**WORK INSTRUCTIONS**
In the data below, find the line that contains "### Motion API" and the line that contains "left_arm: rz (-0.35". Copy both, plus every line between them, exactly.

[[ DATA open ]]

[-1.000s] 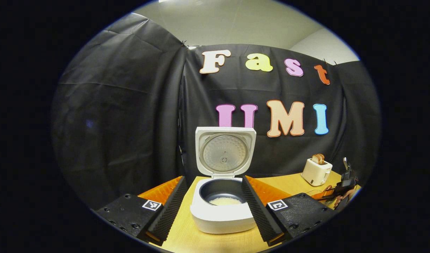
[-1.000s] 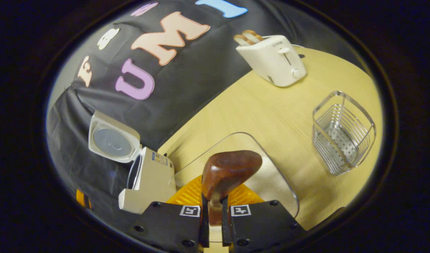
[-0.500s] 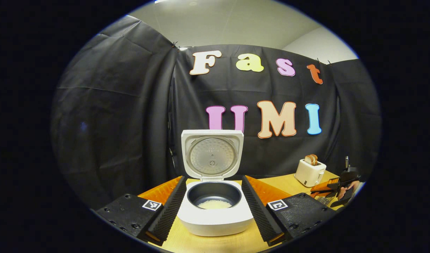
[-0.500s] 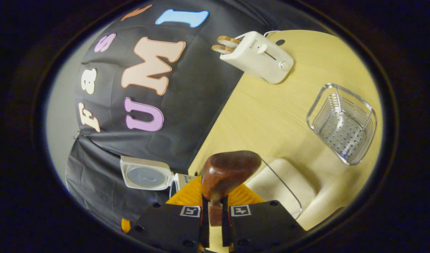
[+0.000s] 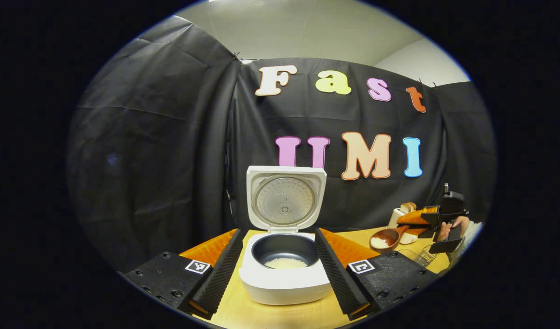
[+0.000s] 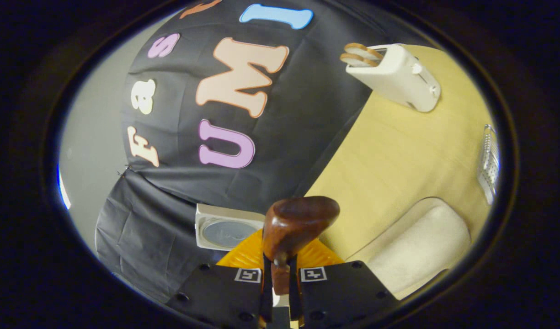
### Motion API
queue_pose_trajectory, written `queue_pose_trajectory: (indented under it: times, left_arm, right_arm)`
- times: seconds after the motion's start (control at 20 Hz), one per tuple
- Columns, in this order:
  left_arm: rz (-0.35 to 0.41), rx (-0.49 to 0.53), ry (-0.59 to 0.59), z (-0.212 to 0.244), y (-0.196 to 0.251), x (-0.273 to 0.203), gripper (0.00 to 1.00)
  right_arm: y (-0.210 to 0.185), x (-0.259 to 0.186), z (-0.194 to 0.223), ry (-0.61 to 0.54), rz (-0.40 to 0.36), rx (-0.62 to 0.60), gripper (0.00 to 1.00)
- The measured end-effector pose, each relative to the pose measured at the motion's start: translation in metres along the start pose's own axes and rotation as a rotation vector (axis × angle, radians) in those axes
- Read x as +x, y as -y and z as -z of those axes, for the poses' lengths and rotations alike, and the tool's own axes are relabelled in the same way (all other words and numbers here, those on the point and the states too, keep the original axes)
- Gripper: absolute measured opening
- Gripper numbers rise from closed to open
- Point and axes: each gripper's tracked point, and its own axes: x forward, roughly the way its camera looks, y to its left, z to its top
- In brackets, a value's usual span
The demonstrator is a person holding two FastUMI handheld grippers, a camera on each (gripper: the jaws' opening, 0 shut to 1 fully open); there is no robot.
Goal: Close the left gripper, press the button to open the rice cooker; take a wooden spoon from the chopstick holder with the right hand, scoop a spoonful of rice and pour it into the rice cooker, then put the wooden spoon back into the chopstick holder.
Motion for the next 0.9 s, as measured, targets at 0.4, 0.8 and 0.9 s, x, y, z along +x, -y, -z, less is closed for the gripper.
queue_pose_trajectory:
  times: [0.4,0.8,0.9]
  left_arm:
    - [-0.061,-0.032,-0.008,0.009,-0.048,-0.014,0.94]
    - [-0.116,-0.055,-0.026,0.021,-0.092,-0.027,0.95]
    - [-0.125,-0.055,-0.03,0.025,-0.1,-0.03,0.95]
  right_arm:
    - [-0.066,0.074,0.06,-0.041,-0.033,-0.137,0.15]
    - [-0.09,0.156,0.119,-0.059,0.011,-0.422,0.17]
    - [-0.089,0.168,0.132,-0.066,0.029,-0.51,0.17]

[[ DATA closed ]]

**EXPECTED ANSWER**
### Motion API
queue_pose_trajectory, written `queue_pose_trajectory: (indented under it: times, left_arm, right_arm)`
- times: seconds after the motion's start (control at 20 Hz), one per tuple
- Columns, in this order:
  left_arm: rz (-0.35 to 0.41), rx (-0.49 to 0.53), ry (-0.59 to 0.59), z (-0.212 to 0.244), y (-0.196 to 0.251), x (-0.273 to 0.203), gripper (0.00 to 1.00)

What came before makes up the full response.